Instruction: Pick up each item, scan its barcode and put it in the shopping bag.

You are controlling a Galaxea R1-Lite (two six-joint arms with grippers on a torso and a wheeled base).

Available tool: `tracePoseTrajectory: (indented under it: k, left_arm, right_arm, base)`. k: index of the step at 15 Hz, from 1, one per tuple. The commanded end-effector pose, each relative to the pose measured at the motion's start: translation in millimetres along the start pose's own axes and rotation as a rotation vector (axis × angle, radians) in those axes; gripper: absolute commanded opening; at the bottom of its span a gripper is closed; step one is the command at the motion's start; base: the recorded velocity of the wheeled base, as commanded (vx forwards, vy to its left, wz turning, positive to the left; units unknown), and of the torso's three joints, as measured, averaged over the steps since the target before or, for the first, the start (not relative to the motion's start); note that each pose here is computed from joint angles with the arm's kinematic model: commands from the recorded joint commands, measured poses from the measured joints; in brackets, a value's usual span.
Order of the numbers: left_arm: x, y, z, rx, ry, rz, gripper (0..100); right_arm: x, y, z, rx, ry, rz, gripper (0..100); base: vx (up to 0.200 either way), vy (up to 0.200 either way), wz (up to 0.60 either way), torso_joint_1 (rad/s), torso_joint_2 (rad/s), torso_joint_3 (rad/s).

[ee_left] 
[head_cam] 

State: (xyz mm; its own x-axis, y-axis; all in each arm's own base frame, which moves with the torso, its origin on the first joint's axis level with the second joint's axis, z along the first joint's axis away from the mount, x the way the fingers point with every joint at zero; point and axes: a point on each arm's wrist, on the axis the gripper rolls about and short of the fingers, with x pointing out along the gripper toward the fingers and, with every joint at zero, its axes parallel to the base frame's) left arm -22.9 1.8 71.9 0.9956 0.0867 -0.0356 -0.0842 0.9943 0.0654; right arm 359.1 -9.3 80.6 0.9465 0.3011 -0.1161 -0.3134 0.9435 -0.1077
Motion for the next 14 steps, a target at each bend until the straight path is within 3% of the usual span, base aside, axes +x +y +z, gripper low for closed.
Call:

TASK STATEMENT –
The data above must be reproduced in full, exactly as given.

SOLUTION –
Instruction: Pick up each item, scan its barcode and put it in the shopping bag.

You are controlling a Galaxea R1-Lite (two six-joint arms with grippers on a torso and a wheeled base).

Available tool: `tracePoseTrajectory: (indented under it: k, left_arm, right_arm, base)`. k: index of the step at 15 Hz, from 1, one per tuple. The commanded end-effector pose, each relative to the pose measured at the motion's start: translation in millimetres along the start pose's own axes and rotation as a rotation vector (axis × angle, radians) in those axes; gripper: absolute commanded opening; at the bottom of its span a gripper is closed; step one is the command at the motion's start; base: the recorded velocity of the wheeled base, as commanded (vx forwards, vy to its left, wz turning, positive to the left; units unknown), and of the torso's three joints, as measured, averaged over the steps since the target before or, for the first, the start (not relative to the motion's start); note that each pose here is computed from joint angles with the arm's kinematic model: commands from the recorded joint commands, measured poses from the measured joints; in brackets, a value's usual span.
Order of the numbers: left_arm: x, y, z, rx, ry, rz, gripper (0..100); right_arm: x, y, z, rx, ry, rz, gripper (0..100); base: vx (up to 0.200 either way), vy (up to 0.200 either way), wz (up to 0.60 either way), torso_joint_1 (rad/s), torso_joint_2 (rad/s), torso_joint_3 (rad/s).

[ee_left] 
[head_cam] 

State: (xyz mm; its own x-axis, y-axis; all in each arm's own base frame, which moves with the torso, its origin on the first joint's axis level with the second joint's axis, z along the first joint's axis away from the mount, x the way the fingers point with every joint at zero; point and axes: a point on each arm's wrist, on the axis the gripper rolls about and short of the fingers, with x pointing out along the gripper toward the fingers and, with every joint at zero, its axes parallel to the base frame's) left arm -22.9 1.8 71.9 0.9956 0.0867 -0.0356 -0.0842 0.9943 0.0654; right arm 359.1 -9.3 80.6 0.9465 0.3011 -0.1161 -0.3134 0.9435 -0.1077
Motion for the next 14 steps, a target at each bend until the straight path is within 3% of the usual span, base aside, axes +x +y +z, gripper low for closed.
Call:

The exercise requires no additional output.